**BRIEF**
Give the data again exactly, stopping after the "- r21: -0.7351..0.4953" line.

**DATA FOR PROCESSING**
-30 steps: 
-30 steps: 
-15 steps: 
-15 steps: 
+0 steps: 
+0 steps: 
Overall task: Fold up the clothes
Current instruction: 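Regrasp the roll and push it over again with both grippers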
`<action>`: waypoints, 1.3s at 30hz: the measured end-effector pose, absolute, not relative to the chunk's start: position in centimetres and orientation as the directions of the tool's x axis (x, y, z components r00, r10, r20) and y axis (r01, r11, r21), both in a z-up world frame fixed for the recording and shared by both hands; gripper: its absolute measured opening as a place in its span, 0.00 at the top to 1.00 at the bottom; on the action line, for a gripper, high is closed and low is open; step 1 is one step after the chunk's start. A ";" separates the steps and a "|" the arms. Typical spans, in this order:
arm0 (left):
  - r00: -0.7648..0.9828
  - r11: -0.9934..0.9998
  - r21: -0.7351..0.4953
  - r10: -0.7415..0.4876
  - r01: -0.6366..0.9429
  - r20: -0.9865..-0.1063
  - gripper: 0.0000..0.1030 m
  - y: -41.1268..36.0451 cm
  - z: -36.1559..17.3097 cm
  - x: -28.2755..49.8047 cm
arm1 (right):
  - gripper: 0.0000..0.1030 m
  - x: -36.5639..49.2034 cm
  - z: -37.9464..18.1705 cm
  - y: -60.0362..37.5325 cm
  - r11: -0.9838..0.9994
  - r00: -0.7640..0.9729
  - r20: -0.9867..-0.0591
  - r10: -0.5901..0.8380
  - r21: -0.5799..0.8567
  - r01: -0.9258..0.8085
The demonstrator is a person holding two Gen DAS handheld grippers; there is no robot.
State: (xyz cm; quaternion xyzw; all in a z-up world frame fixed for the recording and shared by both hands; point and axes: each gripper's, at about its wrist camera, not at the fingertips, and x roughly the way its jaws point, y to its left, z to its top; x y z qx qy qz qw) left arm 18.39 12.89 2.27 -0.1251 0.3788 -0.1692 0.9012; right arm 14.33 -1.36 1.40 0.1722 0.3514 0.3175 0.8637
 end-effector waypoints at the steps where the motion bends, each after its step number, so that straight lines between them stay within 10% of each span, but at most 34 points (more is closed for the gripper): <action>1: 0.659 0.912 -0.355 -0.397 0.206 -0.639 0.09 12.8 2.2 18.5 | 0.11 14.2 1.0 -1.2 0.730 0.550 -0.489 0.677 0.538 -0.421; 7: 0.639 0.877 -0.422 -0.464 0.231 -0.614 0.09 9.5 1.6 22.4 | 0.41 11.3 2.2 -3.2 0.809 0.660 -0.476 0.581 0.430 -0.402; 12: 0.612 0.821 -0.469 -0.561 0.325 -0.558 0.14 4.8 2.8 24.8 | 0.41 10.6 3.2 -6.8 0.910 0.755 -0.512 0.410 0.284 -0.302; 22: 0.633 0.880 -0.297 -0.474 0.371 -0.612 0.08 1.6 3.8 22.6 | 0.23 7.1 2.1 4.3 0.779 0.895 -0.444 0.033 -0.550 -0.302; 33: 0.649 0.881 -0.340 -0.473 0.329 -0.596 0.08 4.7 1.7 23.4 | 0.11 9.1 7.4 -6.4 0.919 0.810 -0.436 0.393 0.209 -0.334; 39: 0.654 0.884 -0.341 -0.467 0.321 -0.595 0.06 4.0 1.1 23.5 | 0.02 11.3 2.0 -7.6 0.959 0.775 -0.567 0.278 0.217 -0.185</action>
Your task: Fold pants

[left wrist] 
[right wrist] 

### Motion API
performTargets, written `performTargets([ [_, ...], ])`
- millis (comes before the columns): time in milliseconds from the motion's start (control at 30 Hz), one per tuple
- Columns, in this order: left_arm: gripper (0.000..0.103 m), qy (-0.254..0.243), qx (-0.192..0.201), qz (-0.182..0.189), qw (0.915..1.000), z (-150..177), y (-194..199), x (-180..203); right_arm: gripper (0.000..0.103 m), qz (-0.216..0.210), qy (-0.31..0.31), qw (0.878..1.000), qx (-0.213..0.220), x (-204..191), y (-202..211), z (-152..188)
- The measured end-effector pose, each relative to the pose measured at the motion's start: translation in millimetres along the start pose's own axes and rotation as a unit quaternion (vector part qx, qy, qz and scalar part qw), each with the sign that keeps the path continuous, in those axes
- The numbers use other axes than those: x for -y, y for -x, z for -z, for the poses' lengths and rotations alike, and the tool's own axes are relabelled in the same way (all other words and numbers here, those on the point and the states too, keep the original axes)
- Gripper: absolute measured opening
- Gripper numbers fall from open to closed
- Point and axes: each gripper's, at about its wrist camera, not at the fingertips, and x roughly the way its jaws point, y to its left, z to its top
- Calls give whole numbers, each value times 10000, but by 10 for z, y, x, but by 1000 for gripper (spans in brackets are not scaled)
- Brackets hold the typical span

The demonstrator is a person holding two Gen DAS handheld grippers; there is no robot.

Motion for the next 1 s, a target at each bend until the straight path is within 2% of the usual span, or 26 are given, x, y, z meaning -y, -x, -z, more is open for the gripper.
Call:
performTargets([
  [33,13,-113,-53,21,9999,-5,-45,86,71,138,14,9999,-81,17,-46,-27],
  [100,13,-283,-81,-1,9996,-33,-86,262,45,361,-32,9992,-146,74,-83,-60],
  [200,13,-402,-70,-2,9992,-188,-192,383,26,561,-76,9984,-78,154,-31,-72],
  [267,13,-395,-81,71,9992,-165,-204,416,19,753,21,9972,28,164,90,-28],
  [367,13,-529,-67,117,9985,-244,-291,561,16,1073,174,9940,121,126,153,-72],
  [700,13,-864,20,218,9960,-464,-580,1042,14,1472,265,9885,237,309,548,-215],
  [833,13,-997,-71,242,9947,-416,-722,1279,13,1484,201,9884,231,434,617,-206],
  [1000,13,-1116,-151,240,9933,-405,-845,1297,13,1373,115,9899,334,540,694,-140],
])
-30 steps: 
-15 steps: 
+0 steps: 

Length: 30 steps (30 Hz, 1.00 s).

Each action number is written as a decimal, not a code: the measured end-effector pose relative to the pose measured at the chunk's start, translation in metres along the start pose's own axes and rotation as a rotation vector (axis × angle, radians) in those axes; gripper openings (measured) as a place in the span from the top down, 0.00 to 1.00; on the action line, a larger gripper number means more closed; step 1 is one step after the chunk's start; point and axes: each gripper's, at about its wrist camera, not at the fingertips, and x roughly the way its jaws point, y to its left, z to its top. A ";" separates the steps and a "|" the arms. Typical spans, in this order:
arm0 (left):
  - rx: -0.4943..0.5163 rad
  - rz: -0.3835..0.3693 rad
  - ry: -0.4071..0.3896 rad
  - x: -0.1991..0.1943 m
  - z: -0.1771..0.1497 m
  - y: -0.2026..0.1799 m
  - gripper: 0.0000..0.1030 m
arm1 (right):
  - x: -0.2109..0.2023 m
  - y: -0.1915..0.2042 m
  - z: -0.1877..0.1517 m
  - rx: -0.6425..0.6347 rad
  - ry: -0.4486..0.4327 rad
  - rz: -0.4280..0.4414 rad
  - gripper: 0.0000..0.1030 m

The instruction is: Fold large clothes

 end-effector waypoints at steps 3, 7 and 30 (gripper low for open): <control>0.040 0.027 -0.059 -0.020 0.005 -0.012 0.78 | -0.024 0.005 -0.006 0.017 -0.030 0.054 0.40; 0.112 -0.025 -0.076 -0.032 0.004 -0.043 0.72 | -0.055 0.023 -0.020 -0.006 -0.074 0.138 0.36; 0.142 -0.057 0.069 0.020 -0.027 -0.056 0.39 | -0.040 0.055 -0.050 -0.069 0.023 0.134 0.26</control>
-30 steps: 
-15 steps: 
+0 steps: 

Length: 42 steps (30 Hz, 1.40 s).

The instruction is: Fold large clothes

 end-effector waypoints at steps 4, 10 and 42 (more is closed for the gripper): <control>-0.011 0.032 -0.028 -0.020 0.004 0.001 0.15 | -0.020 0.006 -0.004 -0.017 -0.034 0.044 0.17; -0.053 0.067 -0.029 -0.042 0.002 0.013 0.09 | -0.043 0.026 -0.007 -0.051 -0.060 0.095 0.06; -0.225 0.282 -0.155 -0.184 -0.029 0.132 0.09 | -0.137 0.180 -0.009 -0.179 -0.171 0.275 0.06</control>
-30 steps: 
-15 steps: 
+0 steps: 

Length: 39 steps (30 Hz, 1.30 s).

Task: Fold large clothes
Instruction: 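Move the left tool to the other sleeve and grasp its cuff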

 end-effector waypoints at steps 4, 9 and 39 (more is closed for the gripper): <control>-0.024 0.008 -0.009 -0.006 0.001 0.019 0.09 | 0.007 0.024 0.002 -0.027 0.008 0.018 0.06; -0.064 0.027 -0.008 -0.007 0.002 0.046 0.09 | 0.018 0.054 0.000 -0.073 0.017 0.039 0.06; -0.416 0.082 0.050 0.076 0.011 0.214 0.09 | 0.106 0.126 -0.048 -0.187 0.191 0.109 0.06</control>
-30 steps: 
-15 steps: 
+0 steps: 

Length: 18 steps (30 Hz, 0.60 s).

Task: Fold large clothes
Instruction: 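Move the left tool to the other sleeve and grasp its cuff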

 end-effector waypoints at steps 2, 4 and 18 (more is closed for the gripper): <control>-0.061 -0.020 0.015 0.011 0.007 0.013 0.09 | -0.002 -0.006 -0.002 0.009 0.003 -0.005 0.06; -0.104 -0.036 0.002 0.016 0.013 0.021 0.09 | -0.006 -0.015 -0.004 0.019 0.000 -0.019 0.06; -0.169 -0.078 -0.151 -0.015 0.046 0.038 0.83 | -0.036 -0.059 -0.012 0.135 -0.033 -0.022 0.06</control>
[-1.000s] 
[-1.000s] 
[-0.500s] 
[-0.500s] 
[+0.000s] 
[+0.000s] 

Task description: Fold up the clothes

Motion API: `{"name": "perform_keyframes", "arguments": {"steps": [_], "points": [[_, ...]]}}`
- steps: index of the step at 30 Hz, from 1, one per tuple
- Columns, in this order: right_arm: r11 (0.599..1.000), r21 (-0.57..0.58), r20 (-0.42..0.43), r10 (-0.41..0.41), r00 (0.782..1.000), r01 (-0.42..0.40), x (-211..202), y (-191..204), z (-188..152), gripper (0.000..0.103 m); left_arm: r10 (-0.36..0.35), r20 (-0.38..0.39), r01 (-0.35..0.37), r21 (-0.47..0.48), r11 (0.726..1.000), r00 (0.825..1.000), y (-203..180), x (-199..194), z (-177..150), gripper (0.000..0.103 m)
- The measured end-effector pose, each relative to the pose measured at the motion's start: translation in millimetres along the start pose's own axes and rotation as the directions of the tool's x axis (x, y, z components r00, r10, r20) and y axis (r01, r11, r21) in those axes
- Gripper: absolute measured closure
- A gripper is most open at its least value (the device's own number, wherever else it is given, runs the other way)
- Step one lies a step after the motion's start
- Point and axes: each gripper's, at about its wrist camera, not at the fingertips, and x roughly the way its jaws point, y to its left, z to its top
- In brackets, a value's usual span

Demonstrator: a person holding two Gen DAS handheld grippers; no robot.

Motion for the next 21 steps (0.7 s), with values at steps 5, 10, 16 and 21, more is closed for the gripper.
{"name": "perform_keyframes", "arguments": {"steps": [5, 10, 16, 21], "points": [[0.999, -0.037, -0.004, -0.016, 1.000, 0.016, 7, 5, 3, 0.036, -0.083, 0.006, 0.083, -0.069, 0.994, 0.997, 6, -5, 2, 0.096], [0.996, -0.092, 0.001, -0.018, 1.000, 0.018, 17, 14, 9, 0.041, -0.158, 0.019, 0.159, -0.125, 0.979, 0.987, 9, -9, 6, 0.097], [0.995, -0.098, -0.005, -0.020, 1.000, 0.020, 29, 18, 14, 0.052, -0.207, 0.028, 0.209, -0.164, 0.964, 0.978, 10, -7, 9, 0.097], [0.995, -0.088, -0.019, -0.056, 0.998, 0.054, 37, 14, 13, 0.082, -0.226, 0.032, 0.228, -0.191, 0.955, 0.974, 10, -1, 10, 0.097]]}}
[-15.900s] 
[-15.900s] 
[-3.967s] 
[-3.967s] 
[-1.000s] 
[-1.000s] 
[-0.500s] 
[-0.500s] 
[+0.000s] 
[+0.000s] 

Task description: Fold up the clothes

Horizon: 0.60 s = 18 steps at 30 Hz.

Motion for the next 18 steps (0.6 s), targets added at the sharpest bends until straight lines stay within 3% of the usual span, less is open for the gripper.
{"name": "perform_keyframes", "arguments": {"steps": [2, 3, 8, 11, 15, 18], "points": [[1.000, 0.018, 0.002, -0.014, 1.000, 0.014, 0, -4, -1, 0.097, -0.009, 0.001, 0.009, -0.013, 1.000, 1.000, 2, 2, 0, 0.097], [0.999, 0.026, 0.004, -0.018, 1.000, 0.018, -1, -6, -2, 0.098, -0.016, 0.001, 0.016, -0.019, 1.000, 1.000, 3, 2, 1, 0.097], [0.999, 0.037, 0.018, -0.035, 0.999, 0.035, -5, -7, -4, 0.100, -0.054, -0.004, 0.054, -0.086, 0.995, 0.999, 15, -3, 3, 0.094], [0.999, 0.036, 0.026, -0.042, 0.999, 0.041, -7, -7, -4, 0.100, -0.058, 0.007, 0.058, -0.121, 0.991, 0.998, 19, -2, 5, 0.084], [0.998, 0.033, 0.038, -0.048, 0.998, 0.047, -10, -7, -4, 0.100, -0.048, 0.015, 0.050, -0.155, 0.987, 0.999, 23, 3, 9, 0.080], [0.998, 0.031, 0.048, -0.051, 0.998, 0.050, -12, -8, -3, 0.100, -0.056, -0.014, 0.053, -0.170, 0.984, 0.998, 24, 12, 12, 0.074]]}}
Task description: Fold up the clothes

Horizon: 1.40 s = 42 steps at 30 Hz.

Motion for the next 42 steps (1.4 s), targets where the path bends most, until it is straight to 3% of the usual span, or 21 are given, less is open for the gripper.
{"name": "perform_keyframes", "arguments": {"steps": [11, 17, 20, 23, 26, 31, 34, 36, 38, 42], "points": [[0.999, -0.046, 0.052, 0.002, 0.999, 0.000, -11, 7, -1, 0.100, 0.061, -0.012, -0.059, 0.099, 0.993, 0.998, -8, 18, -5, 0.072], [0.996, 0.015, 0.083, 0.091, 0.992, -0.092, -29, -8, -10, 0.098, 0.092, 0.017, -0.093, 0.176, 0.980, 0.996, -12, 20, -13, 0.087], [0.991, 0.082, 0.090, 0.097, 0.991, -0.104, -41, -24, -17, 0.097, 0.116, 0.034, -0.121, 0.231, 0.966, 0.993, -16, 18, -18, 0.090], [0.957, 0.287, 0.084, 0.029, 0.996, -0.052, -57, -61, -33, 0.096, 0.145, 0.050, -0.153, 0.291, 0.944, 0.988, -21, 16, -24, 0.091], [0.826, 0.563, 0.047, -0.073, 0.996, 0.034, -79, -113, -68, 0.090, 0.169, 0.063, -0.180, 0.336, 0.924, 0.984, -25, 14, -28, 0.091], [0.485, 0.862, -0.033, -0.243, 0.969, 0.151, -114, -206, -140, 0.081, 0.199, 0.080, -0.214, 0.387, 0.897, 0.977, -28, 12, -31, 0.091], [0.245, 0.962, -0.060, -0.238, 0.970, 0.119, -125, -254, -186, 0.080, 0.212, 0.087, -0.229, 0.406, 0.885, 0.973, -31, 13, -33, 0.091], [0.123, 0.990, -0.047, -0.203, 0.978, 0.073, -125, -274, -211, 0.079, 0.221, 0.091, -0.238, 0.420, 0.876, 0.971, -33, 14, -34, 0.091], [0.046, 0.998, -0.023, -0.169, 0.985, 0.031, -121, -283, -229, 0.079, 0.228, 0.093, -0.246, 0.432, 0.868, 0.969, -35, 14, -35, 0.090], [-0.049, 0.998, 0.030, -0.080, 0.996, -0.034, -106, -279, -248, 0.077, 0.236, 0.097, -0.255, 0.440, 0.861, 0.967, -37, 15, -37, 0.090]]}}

**ANSWER AREA**
-30 steps: 
-30 steps: 
-15 steps: 
-15 steps: 
+0 steps: 
+0 steps: 
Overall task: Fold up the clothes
Current instruction: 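Regrasp the roll and push it over again with both grippers
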`<action>`: waypoints, 1.3s at 30hz: the measured end-effector pose, absolute, not relative to the chunk's start: position in centimetres and orientation as the directions of the tool's x axis (x, y, z components r00, r10, r20) and y axis (r01, r11, r21), both in a z-up world frame fixed for the recording and shared by both hands; gripper: its absolute measured opening as a place in its span, 0.00 at the top to 1.00 at the bottom; on the action line, for a gripper, high is closed and low is open; step 1 is one step after the chunk's start. A ";" separates the steps and a "|" the arms. Typical spans, in this order:
arm0 (left):
  - r00: -0.7648..0.9828
  - r11: -0.9934..0.9998
  - r21: -0.7351..0.4953

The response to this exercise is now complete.